By Casey Wilson
By all rights, For Darkness Shows the Stars shouldn’t work. Diana Peterfreund’s latest novel is, in its most succinct form, a post-apocalyptic retelling of Jane Austen’s Persuasion. As such, it is a bit of an uphill battle. Austen’s novels are intimately connected with the society of their time and place, and Persuasion is arguably her most mature story.
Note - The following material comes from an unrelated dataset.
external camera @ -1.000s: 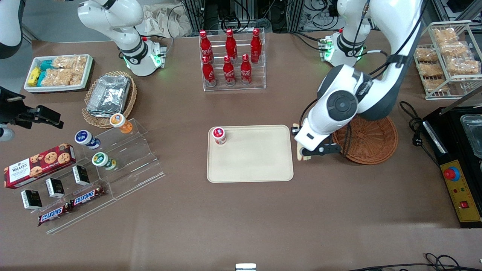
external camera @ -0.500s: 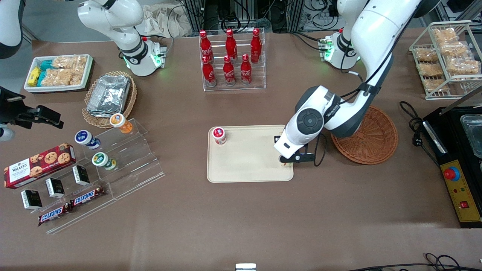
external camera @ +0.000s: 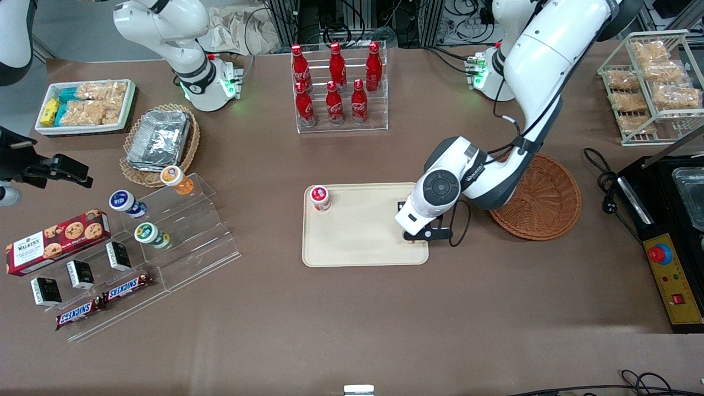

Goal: Place sandwich from basket to tray
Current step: 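Carry the sandwich over to the cream tray with the left gripper, then lower the sandwich onto the tray and open the left gripper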

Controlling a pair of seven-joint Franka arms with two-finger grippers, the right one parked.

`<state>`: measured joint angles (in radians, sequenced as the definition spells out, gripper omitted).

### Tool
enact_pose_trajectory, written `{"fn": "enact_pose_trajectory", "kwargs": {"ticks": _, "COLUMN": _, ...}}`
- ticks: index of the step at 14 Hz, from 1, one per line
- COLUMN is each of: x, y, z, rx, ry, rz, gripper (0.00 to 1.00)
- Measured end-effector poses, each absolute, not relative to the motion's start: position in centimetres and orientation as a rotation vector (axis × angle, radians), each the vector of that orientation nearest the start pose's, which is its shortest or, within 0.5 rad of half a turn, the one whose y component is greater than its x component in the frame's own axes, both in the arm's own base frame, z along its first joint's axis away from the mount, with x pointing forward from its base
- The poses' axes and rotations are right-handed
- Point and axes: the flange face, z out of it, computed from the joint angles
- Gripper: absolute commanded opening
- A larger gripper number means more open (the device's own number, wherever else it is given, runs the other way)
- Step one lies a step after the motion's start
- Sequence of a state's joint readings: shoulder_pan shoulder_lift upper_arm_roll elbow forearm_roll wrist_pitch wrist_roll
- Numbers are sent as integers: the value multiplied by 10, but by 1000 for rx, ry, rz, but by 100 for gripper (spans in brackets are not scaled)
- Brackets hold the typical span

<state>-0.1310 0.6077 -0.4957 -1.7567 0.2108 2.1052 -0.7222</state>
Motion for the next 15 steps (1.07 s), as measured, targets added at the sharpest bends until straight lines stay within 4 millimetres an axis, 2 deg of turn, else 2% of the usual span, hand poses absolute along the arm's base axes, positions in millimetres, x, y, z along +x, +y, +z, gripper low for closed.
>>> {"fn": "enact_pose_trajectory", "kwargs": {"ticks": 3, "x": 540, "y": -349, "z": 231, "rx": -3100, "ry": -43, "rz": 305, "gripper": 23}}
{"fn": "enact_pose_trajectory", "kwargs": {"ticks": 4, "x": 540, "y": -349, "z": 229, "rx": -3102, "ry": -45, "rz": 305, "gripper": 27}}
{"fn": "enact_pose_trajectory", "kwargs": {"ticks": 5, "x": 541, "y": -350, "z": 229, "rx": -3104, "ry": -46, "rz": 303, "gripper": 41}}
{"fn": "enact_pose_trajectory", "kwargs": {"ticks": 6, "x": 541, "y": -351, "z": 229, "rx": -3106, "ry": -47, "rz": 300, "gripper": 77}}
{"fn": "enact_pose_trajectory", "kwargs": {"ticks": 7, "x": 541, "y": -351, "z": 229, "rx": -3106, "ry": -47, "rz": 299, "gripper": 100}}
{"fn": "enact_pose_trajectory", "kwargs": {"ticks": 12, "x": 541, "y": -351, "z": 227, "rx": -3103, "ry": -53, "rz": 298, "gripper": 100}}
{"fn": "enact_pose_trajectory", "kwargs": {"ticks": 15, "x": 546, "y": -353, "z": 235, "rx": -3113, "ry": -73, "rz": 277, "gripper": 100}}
Peterfreund mostly avoids the pitfalls that could follow, by turning the future into a revision of the past. Extreme genetic modifications caused the “Reduction,” sparing only the “Luddites” who had rejected the practices entirely. The Luddites have thus stepped forward as the “caretakers of humanity” – specifically of the Reduced, who still bear the changes of the Reduction, most notable in their inability to speak in anything more than monosyllabic words. Some of the Children of the Reduced (or Posts) have moved past the limitations of their parents, however, and are again seemingly “normal” people. This world creates both an ingrained class-system – that is being upset by the rise of the Posts – and takes away most advanced technology, leaving us with a world as close to that of Austen’s as we can perhaps expect that far into the future. (Peterfreund discusses the choices she made in her world building over on John Scalzi’s The Big Idea series — it’s worth checking out.)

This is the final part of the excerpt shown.